#### What needs to be done:
Give back the listing word for word, from top to bottom.

#### Source material:
• • •

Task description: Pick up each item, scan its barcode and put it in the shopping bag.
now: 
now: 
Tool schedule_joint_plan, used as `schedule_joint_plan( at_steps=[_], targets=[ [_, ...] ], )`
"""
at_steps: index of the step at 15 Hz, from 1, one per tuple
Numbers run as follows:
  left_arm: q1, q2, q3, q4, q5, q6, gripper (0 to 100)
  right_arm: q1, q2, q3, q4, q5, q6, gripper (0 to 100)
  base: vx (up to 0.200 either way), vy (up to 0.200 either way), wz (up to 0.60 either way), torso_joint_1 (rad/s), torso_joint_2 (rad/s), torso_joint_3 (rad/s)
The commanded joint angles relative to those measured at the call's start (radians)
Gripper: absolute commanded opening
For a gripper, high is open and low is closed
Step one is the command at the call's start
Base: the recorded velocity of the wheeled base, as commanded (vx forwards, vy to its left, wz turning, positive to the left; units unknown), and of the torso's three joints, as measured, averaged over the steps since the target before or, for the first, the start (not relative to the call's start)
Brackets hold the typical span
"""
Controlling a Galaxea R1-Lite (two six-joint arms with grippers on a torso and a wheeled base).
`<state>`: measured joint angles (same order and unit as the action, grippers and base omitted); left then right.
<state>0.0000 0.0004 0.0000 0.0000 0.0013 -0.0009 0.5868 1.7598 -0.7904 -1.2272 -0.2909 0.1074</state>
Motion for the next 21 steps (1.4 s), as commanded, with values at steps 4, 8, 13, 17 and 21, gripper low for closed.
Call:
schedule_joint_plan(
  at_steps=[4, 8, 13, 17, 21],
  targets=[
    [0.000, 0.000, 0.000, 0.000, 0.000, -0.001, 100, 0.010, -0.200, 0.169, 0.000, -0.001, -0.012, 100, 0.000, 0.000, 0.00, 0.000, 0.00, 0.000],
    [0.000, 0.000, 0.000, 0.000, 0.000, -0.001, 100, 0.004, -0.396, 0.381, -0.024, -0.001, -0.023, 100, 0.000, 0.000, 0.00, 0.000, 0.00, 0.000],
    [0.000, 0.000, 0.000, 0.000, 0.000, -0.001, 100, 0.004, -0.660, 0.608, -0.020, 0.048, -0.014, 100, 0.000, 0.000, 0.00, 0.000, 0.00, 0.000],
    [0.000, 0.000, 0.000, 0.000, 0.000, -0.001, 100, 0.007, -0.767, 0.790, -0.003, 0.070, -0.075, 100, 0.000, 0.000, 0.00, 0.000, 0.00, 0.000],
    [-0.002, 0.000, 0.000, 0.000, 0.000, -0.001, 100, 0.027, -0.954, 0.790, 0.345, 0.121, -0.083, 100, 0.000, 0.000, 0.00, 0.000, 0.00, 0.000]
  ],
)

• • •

#### Solution for this exercise:
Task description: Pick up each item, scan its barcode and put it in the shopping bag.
now: 
now: 
Tool schedule_joint_plan, used as `schedule_joint_plan( at_steps=[_], targets=[ [_, ...] ], )`
"""
at_steps: index of the step at 15 Hz, from 1, one per tuple
Numbers run as follows:
  left_arm: q1, q2, q3, q4, q5, q6, gripper (0 to 100)
  right_arm: q1, q2, q3, q4, q5, q6, gripper (0 to 100)
  base: vx (up to 0.200 either way), vy (up to 0.200 either way), wz (up to 0.60 either way), torso_joint_1 (rad/s), torso_joint_2 (rad/s), torso_joint_3 (rad/s)
The commanded joint angles relative to those measured at the call's start (radians)
Gripper: absolute commanded opening
For a gripper, high is open and low is closed
Step one is the command at the call's start
Base: the recorded velocity of the wheeled base, as commanded (vx forwards, vy to its left, wz turning, positive to the left; units unknown), and of the torso's three joints, as measured, averaged over the steps since the target before or, for the first, the start (not relative to the call's start)
Brackets hold the typical span
"""
Controlling a Galaxea R1-Lite (two six-joint arms with grippers on a torso and a wheeled base).
`<state>`: measured joint angles (same order and unit as the action, grippers and base omitted); left then right.
<state>0.0000 0.0004 0.0000 0.0000 0.0013 -0.0009 0.5868 1.7598 -0.7904 -1.2272 -0.2909 0.1074</state>
Motion for the next 21 steps (1.4 s), as commanded, with values at steps 4, 8, 13, 17 and 21, gripper low for closed.
Call:
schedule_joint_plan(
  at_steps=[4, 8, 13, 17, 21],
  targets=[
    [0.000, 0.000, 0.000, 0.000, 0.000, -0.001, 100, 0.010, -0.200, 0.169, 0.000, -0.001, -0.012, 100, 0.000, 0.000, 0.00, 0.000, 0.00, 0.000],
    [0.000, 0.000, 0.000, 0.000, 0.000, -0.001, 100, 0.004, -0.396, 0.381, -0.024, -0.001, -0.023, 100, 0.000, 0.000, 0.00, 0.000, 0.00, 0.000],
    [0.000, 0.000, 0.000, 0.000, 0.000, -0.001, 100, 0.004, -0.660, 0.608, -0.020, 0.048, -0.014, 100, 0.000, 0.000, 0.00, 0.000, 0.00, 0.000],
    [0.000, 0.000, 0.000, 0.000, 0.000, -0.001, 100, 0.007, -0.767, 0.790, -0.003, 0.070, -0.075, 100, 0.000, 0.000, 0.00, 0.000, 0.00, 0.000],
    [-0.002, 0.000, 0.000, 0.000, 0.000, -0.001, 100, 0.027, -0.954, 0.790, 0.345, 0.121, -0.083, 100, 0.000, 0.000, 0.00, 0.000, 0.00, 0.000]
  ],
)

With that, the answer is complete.